Doğrusu, Clinton’un Demokrat Parti adayı olması çok şaşırtıcı bir durum olmayacak. Sanders’ın zorlamalarının yetersiz kalacağı ilk günlerden beri belliydi. Birçok insan Sanders’i aşan seçim kampanyasının bir sürpriz yapabileceğini düşünse bile, bu sürprizi önce Sanders engelledi. Gelir ve servet eşitsizliğinin ötesine geçemeyen söylemleri, son derece sınırlı emperyalizm eleştirisi ve ABD’deki bireysel silahlanma konusunda ırkçılarla benzer noktadaki tavırları, Sanders’ın radikalizminin sınırlarını gösterdi. Yoksulları sandığa çekemedi. Bu durumda da Demokrat Parti saflarından düzene verilen oylar Clinton için yeterli oldu.

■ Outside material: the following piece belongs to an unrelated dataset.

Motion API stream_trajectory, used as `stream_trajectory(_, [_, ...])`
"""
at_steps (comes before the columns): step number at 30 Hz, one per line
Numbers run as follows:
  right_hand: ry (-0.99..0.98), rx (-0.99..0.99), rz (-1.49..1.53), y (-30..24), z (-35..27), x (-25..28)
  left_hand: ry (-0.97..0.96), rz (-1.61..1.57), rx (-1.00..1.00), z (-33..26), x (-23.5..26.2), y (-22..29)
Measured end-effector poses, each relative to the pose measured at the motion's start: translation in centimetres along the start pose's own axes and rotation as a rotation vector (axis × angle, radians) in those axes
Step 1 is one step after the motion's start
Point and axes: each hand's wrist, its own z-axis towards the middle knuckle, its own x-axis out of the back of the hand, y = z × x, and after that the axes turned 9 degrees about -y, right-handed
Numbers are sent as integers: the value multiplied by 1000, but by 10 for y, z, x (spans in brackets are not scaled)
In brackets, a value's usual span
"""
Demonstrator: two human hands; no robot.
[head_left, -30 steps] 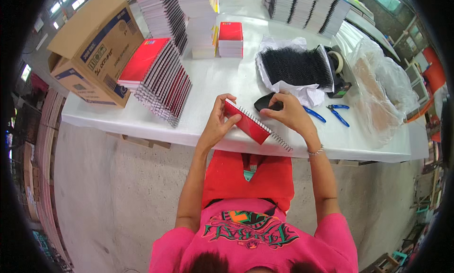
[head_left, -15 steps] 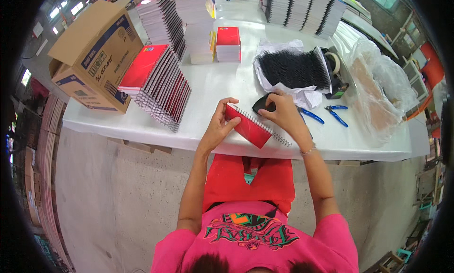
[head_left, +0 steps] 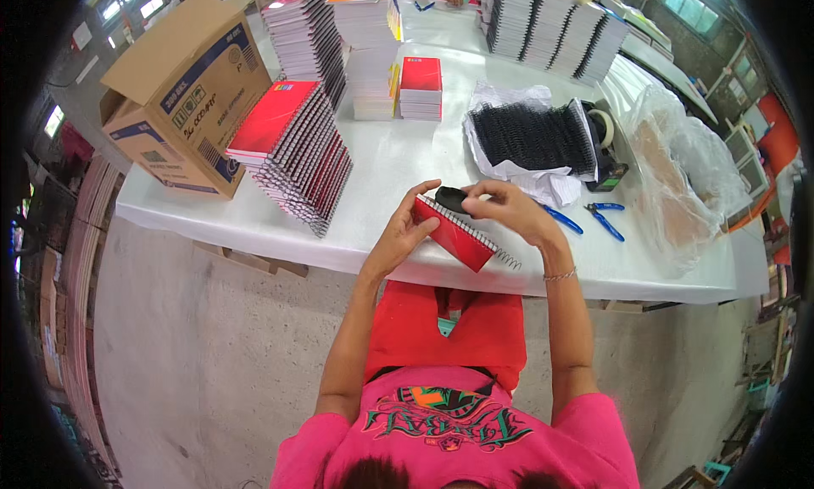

Demokrat Parti’de sürpriz, belli bir grubun Sanders’ın seçim kampanyasına karşı tutumları oldu. Bu grup, özellikle sosyal bilim bölümlerinde profesörlük unvanı taşıyan akademisyenlerdi. Sanders’ın birçok ülke için sıradan olan ücretsiz eğitim ve sağlık tekellerinin zayıflatılmasını öngören politikaları, akademisyenler tarafından imkansız ve yanlış politikalar olarak sunuldu. Olmaz, dediler. Devlet borçları artacak ve uzun vadede ekonomiyi çok kötü etkileyecekti. Sanders’çılar asgari ücret artmalı, dediler. Akademisyenlere göre, asgari ücret artışı da çok fazla olmamalıydı. İktisatçı deyimiyle, marjinal olmalıydı. Ücretler çok artarsa sermaye kaçar dediler; işsizlik artar. Yalçın Küçük’ün deyimiyle şom ağızlılık yaptılar. Defalarca yanlışlanan teorileri savundular. Çoğu Demokrat olan profesörler, herkese insanca yaşam sunmanın imkansızlığını anlatmaya soyundular. Bunu yaparken sosyalizme küfür etmekten hiç imtina etmediler.

NEREYE?

Bundan sonraki süreçte Demokrat Parti ve Cumhuriyetçi Parti kongre düzenleyecekler. Bu kongre sonucunda her iki partinin de başkan adayları kesinlik kazanacak. Normal koşullarda, kongre sonrasında partiler, kendi adaylarını başkan yapabilmek için mücadele verirlerdi. Ancak Trump’ın varlığı bu seçimi öncekilerden çok farklı kılacağa benziyor. Parti’nin en yüksek mevkisinde buluna Paul Ryan’ın “Henüz Trump’i desteklemeye hazır değilim.” ve Koch kardeşlerin “Aslında Clinton çok da kötü bir aday değil.” sözleri, Trump'ın CP tarafından çok da desteklenmeyeceğini işaret ediyor. Solun ise Trump korkusuyla düzenin adayı Clinton’a yöneleceği tahmin ediliyor. Dünyanın birçok yerinde görülen bu eğilim, solcuların toplumdan uzaklaşmasına ve güvenilirliklerini yitirmelerine neden oluyor.